Tre economisti, Esther Duflo, franco-americana di 46 anni, il suo compagno indo-americano Abjit Banerihee e l’americano Micheal Kremer hanno vinto il Nobel 2019. In particolare, “come risultato di uno dei loro studi, più di 5 milioni di ragazzi indiani hanno beneficiato di programmi scolastici di tutoraggio correttivo”. Nella motivazione si segnala come i tre vincitori “hanno introdotto un nuovo approccio per ottenere risposte affidabili sui modi migliori per combattere la povertà globale”; fra questi, “suddividere questo problema in questioni più piccole e più gestibili, come ad esempio gli interventi più efficaci per migliorare la salute dei bambini”.

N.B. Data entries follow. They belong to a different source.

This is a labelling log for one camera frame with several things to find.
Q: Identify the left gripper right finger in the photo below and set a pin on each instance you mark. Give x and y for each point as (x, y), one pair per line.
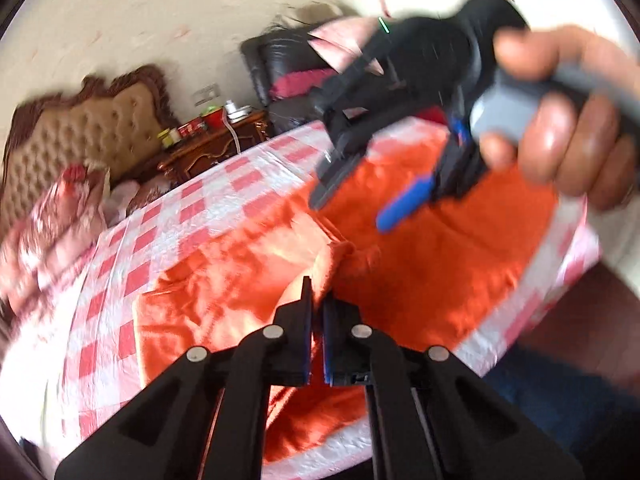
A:
(357, 354)

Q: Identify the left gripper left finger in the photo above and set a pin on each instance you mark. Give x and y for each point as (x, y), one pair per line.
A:
(239, 382)

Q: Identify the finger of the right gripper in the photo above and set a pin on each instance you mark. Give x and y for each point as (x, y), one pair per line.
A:
(332, 170)
(405, 204)

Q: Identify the orange pants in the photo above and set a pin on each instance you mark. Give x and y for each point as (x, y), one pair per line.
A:
(431, 280)

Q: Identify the right hand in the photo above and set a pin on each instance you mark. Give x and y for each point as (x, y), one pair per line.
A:
(581, 151)

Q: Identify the magenta cushion on chair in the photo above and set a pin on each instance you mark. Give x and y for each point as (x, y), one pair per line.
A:
(299, 83)

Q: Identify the pink floral pillow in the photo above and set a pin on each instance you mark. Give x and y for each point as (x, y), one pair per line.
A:
(341, 41)

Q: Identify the black leather armchair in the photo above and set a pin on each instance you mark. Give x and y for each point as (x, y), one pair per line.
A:
(283, 68)

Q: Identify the dark wooden nightstand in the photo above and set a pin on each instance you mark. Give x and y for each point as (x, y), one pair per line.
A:
(208, 149)

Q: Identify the red cup on nightstand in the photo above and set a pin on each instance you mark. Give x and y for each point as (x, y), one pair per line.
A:
(214, 118)

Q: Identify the pink checkered table cloth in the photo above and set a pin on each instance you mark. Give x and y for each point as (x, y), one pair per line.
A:
(89, 344)

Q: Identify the person's blue jeans legs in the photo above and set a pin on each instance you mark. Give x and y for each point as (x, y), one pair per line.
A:
(593, 420)

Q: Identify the tufted wooden headboard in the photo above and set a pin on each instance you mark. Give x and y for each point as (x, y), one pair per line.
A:
(113, 122)

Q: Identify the folded floral quilt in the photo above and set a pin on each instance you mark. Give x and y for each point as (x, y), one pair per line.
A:
(64, 223)

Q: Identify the wall power socket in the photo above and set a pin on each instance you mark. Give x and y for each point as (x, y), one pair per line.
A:
(206, 96)

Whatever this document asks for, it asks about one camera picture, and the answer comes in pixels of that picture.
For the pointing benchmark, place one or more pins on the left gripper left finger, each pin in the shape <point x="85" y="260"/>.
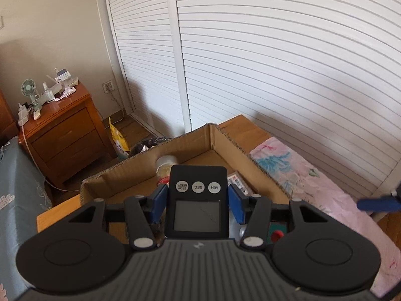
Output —
<point x="140" y="214"/>

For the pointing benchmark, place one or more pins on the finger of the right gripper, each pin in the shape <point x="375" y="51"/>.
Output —
<point x="386" y="200"/>

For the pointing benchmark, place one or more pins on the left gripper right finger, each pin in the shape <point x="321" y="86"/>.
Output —
<point x="253" y="211"/>

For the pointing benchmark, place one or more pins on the grey shark toy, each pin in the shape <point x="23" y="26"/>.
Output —
<point x="236" y="230"/>

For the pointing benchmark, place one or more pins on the red wooden robot toy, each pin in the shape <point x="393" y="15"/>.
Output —
<point x="276" y="231"/>

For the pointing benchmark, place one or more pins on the clear plastic case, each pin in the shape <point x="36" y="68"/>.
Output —
<point x="235" y="178"/>

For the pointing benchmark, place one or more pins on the black digital timer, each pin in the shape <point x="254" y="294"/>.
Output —
<point x="197" y="203"/>

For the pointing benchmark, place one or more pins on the brown cardboard box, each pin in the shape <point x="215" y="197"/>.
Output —
<point x="206" y="146"/>

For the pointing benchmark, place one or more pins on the floral pink table cloth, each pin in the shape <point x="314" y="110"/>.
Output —
<point x="300" y="179"/>

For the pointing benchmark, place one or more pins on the clear bottle yellow capsules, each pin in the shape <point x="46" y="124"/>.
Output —
<point x="163" y="168"/>

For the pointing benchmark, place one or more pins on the yellow plastic bag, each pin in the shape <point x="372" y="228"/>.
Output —
<point x="120" y="144"/>

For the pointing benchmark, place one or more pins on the blue bed sheet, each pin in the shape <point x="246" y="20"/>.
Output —
<point x="23" y="198"/>

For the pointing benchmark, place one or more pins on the wooden nightstand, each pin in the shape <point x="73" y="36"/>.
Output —
<point x="67" y="137"/>

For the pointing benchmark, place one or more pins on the white louvered closet door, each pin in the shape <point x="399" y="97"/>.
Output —
<point x="323" y="76"/>

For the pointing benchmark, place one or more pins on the clear spray bottle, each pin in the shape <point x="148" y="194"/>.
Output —
<point x="48" y="93"/>

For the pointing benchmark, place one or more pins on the wooden bed headboard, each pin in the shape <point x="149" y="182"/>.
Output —
<point x="8" y="125"/>

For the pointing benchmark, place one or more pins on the white power strip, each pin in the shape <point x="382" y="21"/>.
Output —
<point x="23" y="114"/>

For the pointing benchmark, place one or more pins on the white phone stand holder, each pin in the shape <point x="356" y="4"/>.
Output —
<point x="64" y="78"/>

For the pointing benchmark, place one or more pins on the small green desk fan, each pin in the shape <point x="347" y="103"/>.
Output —
<point x="28" y="89"/>

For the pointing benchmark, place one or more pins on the wall power outlet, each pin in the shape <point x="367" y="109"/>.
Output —
<point x="108" y="87"/>

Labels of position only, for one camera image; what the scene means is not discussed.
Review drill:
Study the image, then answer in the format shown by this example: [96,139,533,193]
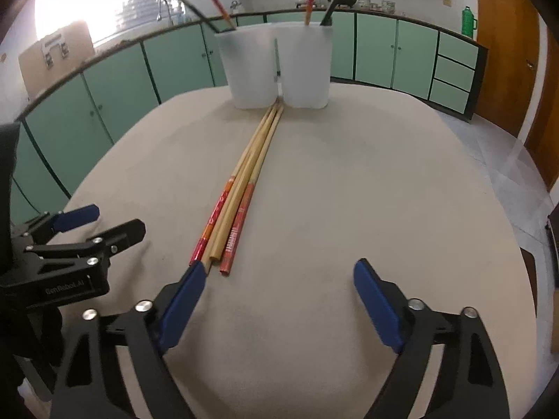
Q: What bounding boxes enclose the red-ended bamboo chopstick three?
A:
[191,0,238,31]

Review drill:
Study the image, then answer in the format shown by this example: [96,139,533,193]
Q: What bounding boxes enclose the red-ended bamboo chopstick one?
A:
[189,103,277,266]

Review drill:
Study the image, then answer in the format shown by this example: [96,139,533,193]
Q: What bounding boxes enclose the red-ended bamboo chopstick two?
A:
[220,104,284,276]

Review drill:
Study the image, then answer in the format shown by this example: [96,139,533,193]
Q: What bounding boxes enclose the brown stool seat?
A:
[520,248,537,308]

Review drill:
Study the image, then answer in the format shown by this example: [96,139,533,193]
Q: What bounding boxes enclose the chrome sink faucet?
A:
[156,0,174,27]

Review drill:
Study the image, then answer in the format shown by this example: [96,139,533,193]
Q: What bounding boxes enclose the green thermos bottle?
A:
[460,6,478,39]

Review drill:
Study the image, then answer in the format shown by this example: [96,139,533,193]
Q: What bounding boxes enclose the plain bamboo chopstick one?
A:
[202,100,281,274]

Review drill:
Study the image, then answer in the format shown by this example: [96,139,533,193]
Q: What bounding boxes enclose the black wok on stove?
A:
[327,0,357,9]

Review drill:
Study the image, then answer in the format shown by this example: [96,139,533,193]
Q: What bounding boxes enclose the left wooden door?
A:
[475,0,539,136]

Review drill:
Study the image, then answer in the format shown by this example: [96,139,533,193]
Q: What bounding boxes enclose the steel kettle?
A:
[229,0,242,14]

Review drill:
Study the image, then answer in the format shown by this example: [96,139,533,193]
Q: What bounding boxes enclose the black chopstick left cup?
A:
[179,0,220,34]

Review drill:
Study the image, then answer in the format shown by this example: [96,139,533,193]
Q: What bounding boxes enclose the green lower kitchen cabinets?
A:
[10,10,488,224]

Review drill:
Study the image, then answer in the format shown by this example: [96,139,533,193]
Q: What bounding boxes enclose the cardboard box on counter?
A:
[18,21,95,100]

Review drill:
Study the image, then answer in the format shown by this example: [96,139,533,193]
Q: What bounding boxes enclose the white double utensil holder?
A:
[215,22,334,110]

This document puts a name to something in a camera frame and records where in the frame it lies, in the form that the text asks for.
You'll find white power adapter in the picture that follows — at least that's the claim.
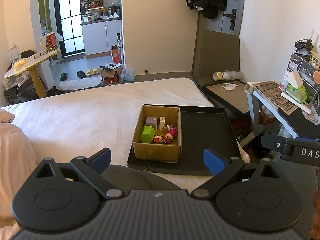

Duflo e Banerihee, ancora giovani dottorati del Massachusetts Institute of Technology, chiedevano ai maestri di scuola di fotografarsi con gli allievi alla prima ora e poi dopo l’ultima ora di lezione: era uno stratagemma che — misurarono — riduce in modo drastico l’assenteismo degli insegnanti.
I problemi di Banerjee e Duflo erano gli stessi che continuava a porsi Michael Kremer: perché i bambini nelle scuole di campagna dei Paesi arretrati non imparano a leggere, a scrivere e a fare i conti? Perché non si vaccinano? Perché non prendono medicine contro i vermi intestinali, anche quando queste sono disponibili a prezzi bassissimi?
Domande terribili in un mondo in cui vivono 700 milioni di poveri e cinque milioni dei loro figli piccoli muoiono ogni anno. Ma i tre Nobel del 2019 poiché sanno di non sapere, scelgono un duplice approccio nella lotta alla povertà: non cercano teorie, formule e leggi economiche, non sono ideologici. Ci propongono un metodo che secondo me dovrebbe essere adottato dalla politica, nelle scuole e in ogni luogo di lavoro, per aumentare l’efficacia delle misure. Per esempio, isolano ogni grumo della povertà — le scuole, le epidemie, l’arretratezza tecnologica — e cercano di capirlo e scioglierlo attraverso inchieste e risposte concrete; perciò, guardando alla medicina o alla chimica, i tre sperimentano di continuo per capire cosa funziona e cosa no.
Uno degli studi più celebri fu condotto da Duflo e Banerjee fra duemila bambini del Rajastan dal 2004 al 2007. In alcuni villaggi, a sorteggio, è stata inviata una clinica mobile per vaccinare i piccoli; in altri è stata mandata la stessa clinica, ma i genitori avrebbero avuto un sacchetto di lenticchie se avessero accettato il trattamento per i figli; in un terzo gruppo di villaggi poi i vaccini erano disponibili solo negli ambulatori locali, dove regna l’assenteismo. Risultato: nei villaggi con gli ambulatori normali solo il 6% dei bambini si vaccina, in quello con la clinica mobile il 18% e in quelli con clinica mobile e lenticchie si arriva al 39%.